*TASK DIRECTIONS:* What lines of the material hold the string "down"? Pull each of them out.

*DATA EXTRACT:*
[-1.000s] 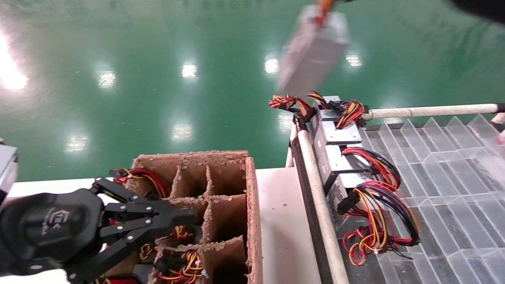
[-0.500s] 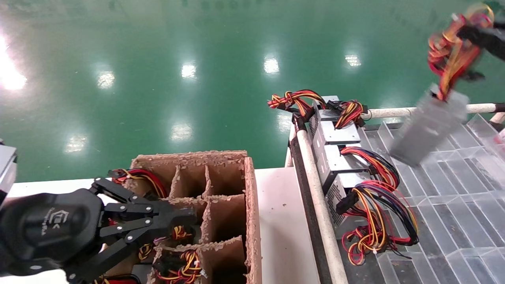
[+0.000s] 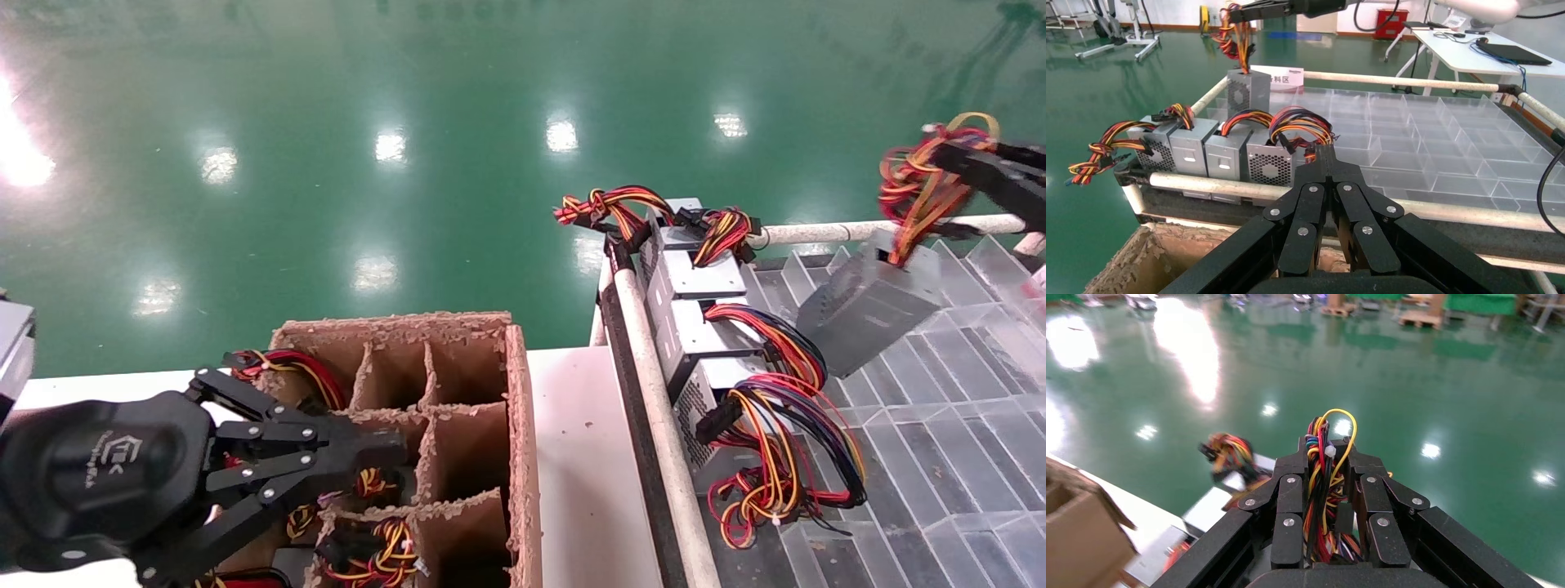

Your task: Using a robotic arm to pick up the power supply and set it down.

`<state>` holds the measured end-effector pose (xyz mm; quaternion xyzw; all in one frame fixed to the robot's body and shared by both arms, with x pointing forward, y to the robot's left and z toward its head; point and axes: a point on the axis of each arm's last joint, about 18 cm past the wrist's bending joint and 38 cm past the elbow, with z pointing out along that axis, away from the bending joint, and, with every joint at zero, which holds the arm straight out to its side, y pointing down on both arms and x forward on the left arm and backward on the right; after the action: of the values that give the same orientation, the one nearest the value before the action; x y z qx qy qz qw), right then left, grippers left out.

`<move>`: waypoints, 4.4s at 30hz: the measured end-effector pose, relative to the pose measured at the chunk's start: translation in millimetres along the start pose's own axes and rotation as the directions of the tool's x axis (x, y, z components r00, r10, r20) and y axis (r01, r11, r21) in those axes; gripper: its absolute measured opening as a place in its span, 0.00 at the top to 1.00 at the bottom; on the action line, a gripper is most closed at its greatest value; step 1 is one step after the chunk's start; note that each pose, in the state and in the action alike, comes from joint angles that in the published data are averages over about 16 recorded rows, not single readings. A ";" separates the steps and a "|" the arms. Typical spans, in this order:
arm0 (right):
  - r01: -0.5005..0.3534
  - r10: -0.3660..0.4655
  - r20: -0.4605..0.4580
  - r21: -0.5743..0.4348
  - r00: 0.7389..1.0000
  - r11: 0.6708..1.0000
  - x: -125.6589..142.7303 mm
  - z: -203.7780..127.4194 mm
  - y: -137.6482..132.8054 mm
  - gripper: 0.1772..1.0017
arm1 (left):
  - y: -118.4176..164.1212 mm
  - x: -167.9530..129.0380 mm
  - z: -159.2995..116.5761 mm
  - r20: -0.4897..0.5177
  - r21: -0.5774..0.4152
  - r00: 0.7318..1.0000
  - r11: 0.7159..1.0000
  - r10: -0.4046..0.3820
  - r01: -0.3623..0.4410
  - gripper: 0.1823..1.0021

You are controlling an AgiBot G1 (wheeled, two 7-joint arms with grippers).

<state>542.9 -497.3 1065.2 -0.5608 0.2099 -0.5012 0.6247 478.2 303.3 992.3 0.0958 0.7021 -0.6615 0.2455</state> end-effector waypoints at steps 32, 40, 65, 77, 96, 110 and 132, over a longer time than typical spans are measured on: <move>-0.012 0.010 0.166 0.015 0.986 1.000 -19.2 106.5 7.9 0.87 | 0.0 0.0 0.0 0.000 0.000 1.000 1.000 0.000 0.000 0.99; -0.027 0.026 0.135 0.004 0.990 1.000 -15.3 113.8 20.8 0.87 | 0.0 0.0 0.0 0.000 0.000 1.000 1.000 0.000 0.000 0.99; -0.013 0.013 -0.027 -0.023 1.000 1.000 -5.9 156.1 45.1 0.87 | 0.0 0.0 0.0 0.000 0.000 1.000 1.000 0.000 0.000 0.99; -0.006 0.008 0.049 -0.036 0.999 0.999 -15.7 147.3 47.3 0.87 | 0.0 0.0 0.0 0.000 0.000 1.000 1.000 0.000 0.000 0.99; 0.134 -0.110 0.191 -0.114 0.975 0.984 -23.5 132.9 25.1 0.62 | 0.0 0.0 0.0 0.000 0.000 1.000 1.000 0.000 0.000 0.99; 0.308 -0.273 0.241 -0.119 0.931 0.944 -22.5 133.8 -4.0 0.26 | 0.0 0.0 0.0 0.000 0.000 1.000 1.000 0.000 0.000 0.99; 0.284 -0.269 0.345 0.008 0.899 0.959 -59.0 121.5 -0.8 0.00 | 0.0 0.0 0.0 0.000 0.000 1.000 1.000 0.000 0.000 0.99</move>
<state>618.6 -386.8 1082.6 -0.6766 0.0269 -0.4750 0.5620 478.2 303.3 992.3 0.0958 0.7021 -0.6615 0.2455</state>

*TASK ANSWER:*
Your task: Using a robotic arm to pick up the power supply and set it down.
`<state>` holds the measured end-effector pose (xyz mm; quaternion xyzw; all in one frame fixed to the robot's body and shared by both arms, with x pointing forward, y to the robot's left and z toward its head; point and axes: a point on the axis of each arm's last joint, about 18 cm past the wrist's bending joint and 38 cm past the elbow, with z pointing out along that axis, away from the bending joint, and, with every joint at zero, which holds the arm straight out to its side, y pointing down on both arms and x forward on the left arm and backward on the right; after the action: of the values that give the same orientation, the one nearest the value before the action; x y z qx qy qz qw), right then left, grippers left out.

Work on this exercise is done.